### Work to be completed
Could you copy exactly the lines from the one containing "Would you mind identifying the grey" through the last line of the records below, and nothing else?

### Data extracted from a collection
▼

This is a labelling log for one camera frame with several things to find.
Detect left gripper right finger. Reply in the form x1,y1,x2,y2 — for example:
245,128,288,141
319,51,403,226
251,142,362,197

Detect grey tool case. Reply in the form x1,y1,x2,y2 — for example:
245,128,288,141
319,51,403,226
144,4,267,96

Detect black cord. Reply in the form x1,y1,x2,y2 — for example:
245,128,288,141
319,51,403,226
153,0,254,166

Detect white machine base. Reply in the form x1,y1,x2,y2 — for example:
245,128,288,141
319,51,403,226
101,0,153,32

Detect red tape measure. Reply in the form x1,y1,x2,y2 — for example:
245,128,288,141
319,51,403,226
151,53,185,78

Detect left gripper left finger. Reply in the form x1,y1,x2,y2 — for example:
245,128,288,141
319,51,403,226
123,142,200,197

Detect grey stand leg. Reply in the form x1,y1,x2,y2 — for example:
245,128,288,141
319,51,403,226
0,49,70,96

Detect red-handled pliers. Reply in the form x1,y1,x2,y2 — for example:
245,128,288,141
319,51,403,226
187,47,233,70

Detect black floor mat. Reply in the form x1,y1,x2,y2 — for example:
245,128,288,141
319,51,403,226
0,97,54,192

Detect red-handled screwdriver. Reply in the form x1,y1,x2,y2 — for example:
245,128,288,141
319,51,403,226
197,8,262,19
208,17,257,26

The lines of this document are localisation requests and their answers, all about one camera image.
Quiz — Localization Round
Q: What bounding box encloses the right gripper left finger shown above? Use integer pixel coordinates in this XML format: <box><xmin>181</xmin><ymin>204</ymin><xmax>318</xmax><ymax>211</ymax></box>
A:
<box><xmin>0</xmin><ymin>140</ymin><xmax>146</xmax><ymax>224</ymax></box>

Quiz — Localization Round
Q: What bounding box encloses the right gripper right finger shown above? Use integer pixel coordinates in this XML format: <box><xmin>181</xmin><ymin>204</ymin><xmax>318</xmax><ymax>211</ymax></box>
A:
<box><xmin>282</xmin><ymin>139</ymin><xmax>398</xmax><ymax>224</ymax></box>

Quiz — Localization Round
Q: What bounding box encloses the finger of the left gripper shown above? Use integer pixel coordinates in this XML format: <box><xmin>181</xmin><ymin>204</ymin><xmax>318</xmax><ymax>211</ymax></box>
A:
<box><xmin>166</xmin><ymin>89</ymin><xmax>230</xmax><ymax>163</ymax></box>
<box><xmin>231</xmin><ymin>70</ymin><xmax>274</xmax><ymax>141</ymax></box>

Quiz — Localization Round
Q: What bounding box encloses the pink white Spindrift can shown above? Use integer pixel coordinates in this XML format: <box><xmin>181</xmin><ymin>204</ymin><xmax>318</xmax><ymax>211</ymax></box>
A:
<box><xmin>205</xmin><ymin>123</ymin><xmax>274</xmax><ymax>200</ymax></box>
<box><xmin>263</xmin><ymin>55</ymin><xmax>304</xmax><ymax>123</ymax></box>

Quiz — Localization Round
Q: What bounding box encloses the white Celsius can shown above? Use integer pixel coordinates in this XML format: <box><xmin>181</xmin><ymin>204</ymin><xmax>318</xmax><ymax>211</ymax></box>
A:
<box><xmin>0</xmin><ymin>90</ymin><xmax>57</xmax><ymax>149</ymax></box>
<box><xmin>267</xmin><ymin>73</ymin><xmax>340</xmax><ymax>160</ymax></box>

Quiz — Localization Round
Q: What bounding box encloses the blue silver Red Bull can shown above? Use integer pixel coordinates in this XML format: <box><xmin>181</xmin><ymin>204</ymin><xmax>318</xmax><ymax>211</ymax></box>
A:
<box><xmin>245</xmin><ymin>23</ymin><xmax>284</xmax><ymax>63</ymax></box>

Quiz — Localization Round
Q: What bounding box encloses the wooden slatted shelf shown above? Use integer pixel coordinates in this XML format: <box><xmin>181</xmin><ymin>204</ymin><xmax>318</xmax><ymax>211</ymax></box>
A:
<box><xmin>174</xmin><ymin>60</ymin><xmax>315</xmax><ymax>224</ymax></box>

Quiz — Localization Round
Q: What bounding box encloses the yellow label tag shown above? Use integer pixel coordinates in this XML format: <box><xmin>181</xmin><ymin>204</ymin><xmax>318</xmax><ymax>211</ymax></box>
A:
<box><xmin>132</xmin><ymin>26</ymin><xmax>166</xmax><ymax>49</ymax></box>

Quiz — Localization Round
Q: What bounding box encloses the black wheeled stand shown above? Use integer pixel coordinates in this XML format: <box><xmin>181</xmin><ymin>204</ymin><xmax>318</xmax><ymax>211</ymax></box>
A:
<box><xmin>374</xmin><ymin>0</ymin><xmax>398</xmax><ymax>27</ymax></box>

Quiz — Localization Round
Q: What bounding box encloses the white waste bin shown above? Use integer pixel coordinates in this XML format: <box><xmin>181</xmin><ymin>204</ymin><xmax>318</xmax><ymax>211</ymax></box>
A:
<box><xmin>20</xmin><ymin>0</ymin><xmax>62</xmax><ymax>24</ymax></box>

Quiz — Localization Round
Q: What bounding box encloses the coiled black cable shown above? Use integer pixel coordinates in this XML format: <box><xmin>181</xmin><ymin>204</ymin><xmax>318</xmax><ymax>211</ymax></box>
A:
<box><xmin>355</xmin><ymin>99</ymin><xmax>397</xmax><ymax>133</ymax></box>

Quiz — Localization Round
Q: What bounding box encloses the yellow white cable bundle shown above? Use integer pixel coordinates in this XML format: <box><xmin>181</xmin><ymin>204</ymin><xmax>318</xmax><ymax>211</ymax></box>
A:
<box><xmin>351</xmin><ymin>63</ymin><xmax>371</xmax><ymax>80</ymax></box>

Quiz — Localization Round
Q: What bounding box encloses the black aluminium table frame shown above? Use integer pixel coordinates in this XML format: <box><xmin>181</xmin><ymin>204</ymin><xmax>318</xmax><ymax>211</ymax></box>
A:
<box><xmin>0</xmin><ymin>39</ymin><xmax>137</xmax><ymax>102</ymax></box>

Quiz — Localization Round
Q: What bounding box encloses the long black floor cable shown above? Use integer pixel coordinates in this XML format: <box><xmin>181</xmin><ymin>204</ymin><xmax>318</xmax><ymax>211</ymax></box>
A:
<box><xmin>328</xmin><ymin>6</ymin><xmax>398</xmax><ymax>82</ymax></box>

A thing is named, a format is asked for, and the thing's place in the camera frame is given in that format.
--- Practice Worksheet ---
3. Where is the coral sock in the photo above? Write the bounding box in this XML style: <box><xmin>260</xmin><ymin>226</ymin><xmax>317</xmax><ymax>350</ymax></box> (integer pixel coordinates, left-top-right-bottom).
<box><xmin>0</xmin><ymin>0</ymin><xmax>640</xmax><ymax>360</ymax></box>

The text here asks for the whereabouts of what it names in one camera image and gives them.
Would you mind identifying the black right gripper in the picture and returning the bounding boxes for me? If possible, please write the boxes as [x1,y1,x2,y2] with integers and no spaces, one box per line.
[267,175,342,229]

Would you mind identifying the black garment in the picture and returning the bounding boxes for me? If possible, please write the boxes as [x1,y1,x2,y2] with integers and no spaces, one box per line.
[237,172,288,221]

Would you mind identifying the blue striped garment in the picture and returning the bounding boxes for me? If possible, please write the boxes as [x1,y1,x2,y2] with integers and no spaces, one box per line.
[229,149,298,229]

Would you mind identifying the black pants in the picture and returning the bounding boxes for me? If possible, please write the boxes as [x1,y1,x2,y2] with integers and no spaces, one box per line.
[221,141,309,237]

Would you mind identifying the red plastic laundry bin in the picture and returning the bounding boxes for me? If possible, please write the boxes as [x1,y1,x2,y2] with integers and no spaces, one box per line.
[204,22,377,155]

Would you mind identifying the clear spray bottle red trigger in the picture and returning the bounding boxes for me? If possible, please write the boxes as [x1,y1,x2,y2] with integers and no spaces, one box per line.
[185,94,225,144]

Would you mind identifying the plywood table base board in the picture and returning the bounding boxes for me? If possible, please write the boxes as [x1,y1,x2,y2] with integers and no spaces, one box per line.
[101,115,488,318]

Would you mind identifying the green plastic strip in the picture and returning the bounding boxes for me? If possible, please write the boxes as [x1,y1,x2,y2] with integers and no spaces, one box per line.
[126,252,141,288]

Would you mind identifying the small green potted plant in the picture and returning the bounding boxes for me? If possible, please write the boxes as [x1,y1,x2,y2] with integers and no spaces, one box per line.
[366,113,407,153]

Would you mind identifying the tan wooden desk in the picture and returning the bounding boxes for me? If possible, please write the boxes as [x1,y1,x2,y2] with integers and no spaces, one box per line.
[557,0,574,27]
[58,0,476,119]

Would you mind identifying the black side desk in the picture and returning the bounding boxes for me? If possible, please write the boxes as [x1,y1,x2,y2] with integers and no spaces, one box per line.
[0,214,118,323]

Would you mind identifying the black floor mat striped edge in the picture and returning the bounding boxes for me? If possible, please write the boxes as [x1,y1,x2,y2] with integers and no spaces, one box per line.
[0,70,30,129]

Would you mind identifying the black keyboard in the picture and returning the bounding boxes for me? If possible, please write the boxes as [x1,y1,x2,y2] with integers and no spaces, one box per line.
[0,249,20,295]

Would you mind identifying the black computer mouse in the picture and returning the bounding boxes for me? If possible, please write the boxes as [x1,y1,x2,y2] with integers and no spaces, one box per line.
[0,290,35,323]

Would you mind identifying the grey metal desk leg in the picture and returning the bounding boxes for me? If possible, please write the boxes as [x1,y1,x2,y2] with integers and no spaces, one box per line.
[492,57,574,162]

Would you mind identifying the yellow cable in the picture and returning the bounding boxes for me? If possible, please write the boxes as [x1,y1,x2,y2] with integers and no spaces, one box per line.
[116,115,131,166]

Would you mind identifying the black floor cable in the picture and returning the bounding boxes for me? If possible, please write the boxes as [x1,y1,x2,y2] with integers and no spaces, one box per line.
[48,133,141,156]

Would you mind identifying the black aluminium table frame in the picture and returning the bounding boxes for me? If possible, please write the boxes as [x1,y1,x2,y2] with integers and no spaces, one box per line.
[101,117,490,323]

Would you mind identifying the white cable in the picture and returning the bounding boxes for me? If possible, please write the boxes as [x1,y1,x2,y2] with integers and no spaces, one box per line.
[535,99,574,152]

▲

### Solution for this exercise
Would you mind identifying the grey metal desk leg in the picture and returning the bounding boxes for me? If possible, please write the boxes as [x1,y1,x2,y2] with integers and no spaces, one box per line.
[492,57,574,162]

Would you mind identifying the yellow cable in the picture and returning the bounding boxes for me? If possible, please write the boxes as [x1,y1,x2,y2] with integers and no spaces, one box per line.
[116,115,131,166]

Would you mind identifying the black floor cable in the picture and returning the bounding boxes for me? If possible, please write the boxes as [x1,y1,x2,y2] with integers and no spaces, one box per line.
[48,133,141,156]

Would you mind identifying the black aluminium table frame in the picture and returning the bounding boxes for me? If possible, please write the boxes as [x1,y1,x2,y2] with integers and no spaces, one box per line.
[101,117,490,323]

Would you mind identifying the white cable in the picture and returning the bounding boxes for me? If possible, please write the boxes as [x1,y1,x2,y2] with integers and no spaces, one box per line.
[535,99,574,152]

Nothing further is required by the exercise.